La Route sauvage

Le petit affranchi

Adapté d’un roman, le nouveau film d’Andrew Haigh brille par sa simplicité. Un regard juste sur l’adolescence esseulée et la détermination, sur fond de grands espaces ouest-américains, d’amitié avec l’animal, et de célébration des êtres en marge.

Un ado de quinze ans, esseulé avec son père, apprend à se faire à sa nouvelle vie dans une bourgade de l’Oregon. Après s’être attaché à un cheval sur le déclin, il va partir en quête de son seul lien stable, sa tante, perdue de vue, à un autre bout du pays.

Adapté du roman de Willy Vlautin, paru en France en 2012 sous le titre Cheyenne en automne, ce voyage initiatique émeut. Portraitiser l’adolescence est un chemin déjà balisé par le cinéma, et pourtant, Andrew Haigh y apporte une vraie fraîcheur. Les grands espaces étasuniens, filmés par un British, réunissent ici un humain aux prémices de sa vie, et un animal en fin de course. Deux créatures exclues des rails du bon fonctionnement, foyer modèle pour l’ado, box de compétition pour l’équidé. Le road-movie que va entreprendre le garçon se double d’un récit d’apprentissage, et d’un rapport passionnant au monde.

La Route sauvage de Andrew Haigh. Copyright Ad Vitam.

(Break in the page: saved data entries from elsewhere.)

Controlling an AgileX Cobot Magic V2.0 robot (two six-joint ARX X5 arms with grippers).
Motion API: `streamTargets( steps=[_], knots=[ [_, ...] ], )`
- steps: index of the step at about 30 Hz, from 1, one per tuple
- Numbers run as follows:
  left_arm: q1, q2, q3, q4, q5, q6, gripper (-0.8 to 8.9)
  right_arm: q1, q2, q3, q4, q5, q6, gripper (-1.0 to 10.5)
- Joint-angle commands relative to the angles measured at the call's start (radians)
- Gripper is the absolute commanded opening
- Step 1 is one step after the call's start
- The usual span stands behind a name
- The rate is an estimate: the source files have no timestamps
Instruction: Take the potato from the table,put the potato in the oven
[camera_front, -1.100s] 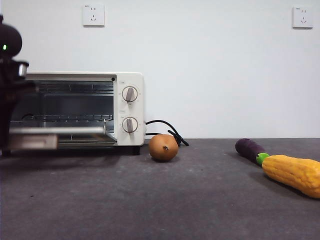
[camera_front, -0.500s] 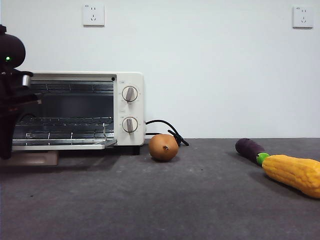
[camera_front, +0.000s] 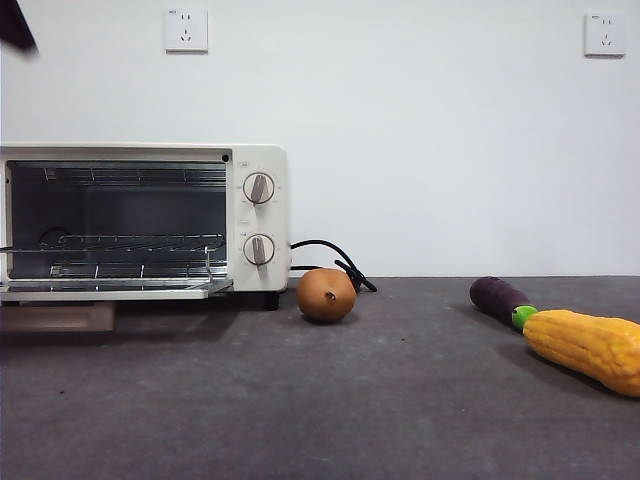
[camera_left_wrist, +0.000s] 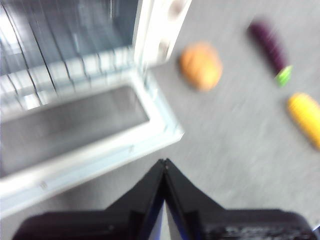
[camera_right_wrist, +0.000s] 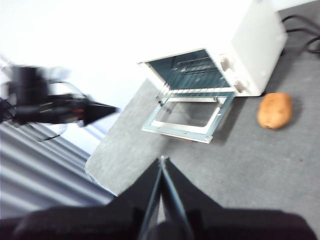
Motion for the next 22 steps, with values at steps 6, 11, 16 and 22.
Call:
streamTargets(
  steps=[6, 11, 16, 22],
  knots=[
    [-0.002, -0.299, 0.003, -0.020, 0.007, -0.015, -0.05, 0.339, 0.290, 0.202, 0.000, 0.360, -0.004, 1.0],
    [-0.002, -0.398, 0.003, -0.114, 0.007, -0.019, -0.05, 0.473, 0.507, 0.369, -0.056, 0.552, -0.046, 1.3],
    [-0.002, -0.445, 0.003, -0.254, 0.007, -0.019, -0.05, 0.534, 0.716, 0.537, -0.136, 0.669, -0.092, 2.6],
    [-0.002, -0.470, 0.003, -0.340, 0.006, -0.019, -0.05, 0.544, 0.937, 0.690, -0.184, 0.778, -0.109, 4.6]
  ],
)
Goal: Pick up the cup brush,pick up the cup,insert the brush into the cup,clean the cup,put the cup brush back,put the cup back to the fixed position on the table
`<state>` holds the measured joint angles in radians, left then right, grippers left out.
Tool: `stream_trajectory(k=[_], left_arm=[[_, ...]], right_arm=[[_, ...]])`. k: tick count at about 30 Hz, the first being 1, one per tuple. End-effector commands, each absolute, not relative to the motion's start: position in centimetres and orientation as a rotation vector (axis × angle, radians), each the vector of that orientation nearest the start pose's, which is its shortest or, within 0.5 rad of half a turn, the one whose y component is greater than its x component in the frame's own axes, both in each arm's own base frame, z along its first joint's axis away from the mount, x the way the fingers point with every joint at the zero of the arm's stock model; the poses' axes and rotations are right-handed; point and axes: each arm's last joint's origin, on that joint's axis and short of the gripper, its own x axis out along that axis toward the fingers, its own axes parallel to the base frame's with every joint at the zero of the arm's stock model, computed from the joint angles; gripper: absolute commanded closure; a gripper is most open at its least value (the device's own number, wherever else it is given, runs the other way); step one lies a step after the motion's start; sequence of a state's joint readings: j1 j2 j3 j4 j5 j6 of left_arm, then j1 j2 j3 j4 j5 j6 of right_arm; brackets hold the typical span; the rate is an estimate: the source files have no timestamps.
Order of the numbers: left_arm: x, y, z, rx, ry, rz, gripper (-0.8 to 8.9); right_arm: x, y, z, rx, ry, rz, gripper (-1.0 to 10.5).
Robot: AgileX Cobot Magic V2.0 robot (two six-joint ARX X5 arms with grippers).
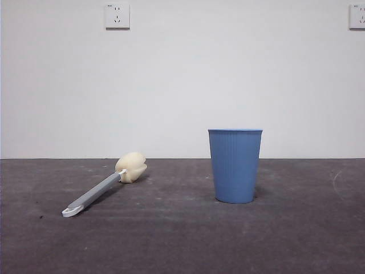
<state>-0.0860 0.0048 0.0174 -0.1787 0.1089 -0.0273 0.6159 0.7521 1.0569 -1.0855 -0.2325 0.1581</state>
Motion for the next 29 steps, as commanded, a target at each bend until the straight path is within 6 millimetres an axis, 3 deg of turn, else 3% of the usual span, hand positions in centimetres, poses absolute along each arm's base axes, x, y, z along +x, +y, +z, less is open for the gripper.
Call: stream_trajectory(k=[1, 19, 23, 29], left_arm=[[9.6, -1.1, 14.8, -0.045, 0.178, -0.185, 8.17], [9.6, -1.1, 14.8, -0.045, 0.177, -0.185, 8.17], [9.6, -1.1, 14.8, -0.045, 0.177, -0.185, 8.17], [9.6, -1.1, 14.8, -0.044, 0.177, -0.185, 8.17]], right_arm=[[8.6, 6.9, 34.7, -0.008, 0.850, 0.735, 9.5], [8.6, 6.9, 34.7, -0.016, 0.845, 0.739, 9.5], [8.6, 6.3, 35.5, -0.099, 0.682, 0.671, 9.5], [7.5, 4.7, 37.7, -0.059, 0.312, 0.577, 9.5]])
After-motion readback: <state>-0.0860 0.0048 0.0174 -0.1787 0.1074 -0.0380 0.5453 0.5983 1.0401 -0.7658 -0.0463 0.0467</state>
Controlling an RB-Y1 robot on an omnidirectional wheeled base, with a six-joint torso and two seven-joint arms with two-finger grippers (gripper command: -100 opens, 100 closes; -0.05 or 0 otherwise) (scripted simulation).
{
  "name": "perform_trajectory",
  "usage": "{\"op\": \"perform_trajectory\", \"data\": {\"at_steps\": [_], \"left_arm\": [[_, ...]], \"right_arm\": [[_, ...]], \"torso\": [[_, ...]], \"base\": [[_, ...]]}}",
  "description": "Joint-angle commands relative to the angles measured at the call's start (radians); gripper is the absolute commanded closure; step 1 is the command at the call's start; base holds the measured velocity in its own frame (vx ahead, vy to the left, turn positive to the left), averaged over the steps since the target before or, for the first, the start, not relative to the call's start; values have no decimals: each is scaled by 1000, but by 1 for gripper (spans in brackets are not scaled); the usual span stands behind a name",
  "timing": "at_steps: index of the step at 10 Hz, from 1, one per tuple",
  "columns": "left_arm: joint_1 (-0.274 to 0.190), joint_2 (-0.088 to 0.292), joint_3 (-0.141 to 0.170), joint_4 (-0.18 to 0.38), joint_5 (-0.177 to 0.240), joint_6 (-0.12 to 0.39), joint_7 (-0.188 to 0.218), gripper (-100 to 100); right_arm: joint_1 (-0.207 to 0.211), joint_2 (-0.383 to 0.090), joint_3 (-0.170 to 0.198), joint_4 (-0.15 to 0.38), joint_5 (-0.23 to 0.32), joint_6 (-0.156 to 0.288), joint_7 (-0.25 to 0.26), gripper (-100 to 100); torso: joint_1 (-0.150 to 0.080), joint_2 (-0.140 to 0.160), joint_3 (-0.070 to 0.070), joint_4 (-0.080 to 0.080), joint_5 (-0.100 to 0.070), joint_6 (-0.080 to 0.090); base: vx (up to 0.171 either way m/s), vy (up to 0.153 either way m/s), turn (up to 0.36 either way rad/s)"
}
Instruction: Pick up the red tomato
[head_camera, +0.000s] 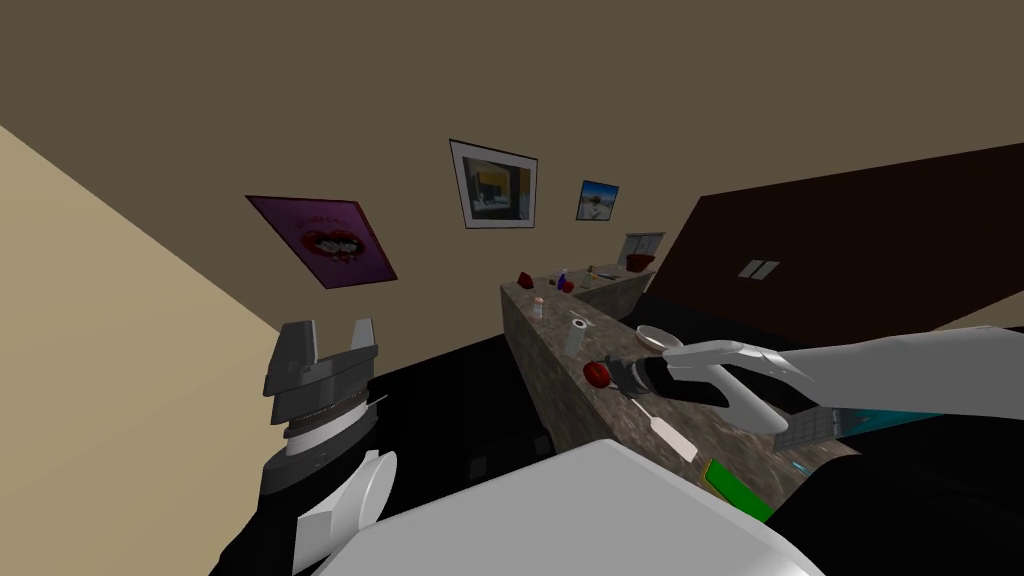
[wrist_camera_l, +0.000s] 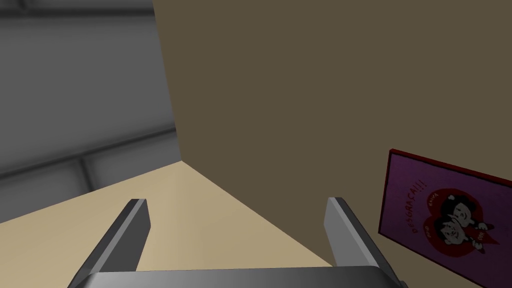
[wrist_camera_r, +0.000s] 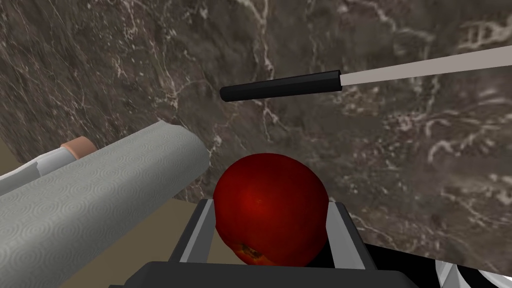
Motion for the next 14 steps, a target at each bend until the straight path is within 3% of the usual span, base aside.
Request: {"op": "perform_trajectory", "data": {"at_steps": [1,2,3,5,6,7,8,10,11,12,13,14], "left_arm": [[0,0,0,0,0,0,0,0],[0,0,0,0,0,0,0,0],[0,0,0,0,0,0,0,0],[0,0,0,0,0,0,0,0],[0,0,0,0,0,0,0,0],[0,0,0,0,0,0,0,0],[0,0,0,0,0,0,0,0],[0,0,0,0,0,0,0,0],[0,0,0,0,0,0,0,0],[0,0,0,0,0,0,0,0],[0,0,0,0,0,0,0,0],[0,0,0,0,0,0,0,0]], "right_arm": [[9,-1,-21,-5,-50,9,41,100],[9,-1,-21,-5,-69,9,41,100],[26,0,-56,-15,-110,26,94,100],[26,0,-56,-15,-142,26,96,100],[43,0,-91,-26,-180,43,142,100],[43,0,-91,-26,-209,43,151,100],[61,1,-126,-36,-240,60,187,100],[61,1,-126,-36,-288,60,207,100],[78,2,-161,-47,-325,78,254,100],[78,2,-161,-47,-355,78,262,100],[74,1,-156,-46,-334,75,249,100],[75,1,-157,-46,-338,76,252,0]], "torso": [[0,0,0,0,0,0],[0,0,0,0,0,1],[0,0,0,0,0,1],[0,1,0,0,0,1],[0,0,0,0,0,1],[0,0,0,0,0,0],[0,0,0,0,1,1],[0,1,1,0,1,1],[1,0,0,0,1,1],[1,1,1,0,1,0],[1,1,1,0,1,1],[2,0,0,0,1,1]], "base": [[-29,-23,39],[-16,-13,-4],[-39,-18,57],[-26,-16,20],[-29,-19,53],[-33,-20,40],[-49,-39,56],[-30,-19,18],[-35,-11,44],[-32,-15,48],[-11,-6,6],[0,0,0]]}}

Charley ne lâche rien. Sa détermination combat le déterminisme qui semble le destiner à la résignation, au foyer pour mineur, au quotidien dicté par les autres. Puissante ligne directrice, pour une œuvre qui joue pourtant la carte de la simplicité. Haigh filme à hauteur de jeune homme, sans chercher à en faire un héros, ni une victime. Une justesse dans le regard, qui marquait déjà les trajets des amoureux soudains de Week-end, et des soixantenaires bouleversés de 45 ans. En étranger déplacé de l’île britannique au grand ouest américain, le cinéaste se fait humble découvreur de celles et ceux qui vivent dans l’ombre et la marge. Des destins qui ne brillent pas par leur réussite, mais par leur attachement à leur métier, leur passion, leur savoir-faire, leur territoire. Les hommes tombent, les femmes tombent, mais tous se relèvent et continuent, même en boîtant.

L’émotion est grande dans cette épopée qui traverse les états de la nation étoilée. Un trajet géographique que le spectateur ressent grâce aux plans posés et aux mouvements de caméra discrets. La mise en scène ne joue pas l’épate carte postale, mais la proximité avec l’enjeu de chaque scène. Une émotion qui vient aussi de l’incarnation généreuse de Charlie Plummer, vu dans la série Boardwalk Empire et dans Tout l’argent du monde de Ridley Scott. La simplicité apparente de son jeu témoigne de sa finesse, et de sa compréhension intime de son double de fiction. Charley/Charlie, doublon miraculeux qui naît à l’écran, à l’ombre du pur-sang Lean on Pete, offrant son nom au titre original du roman et du film.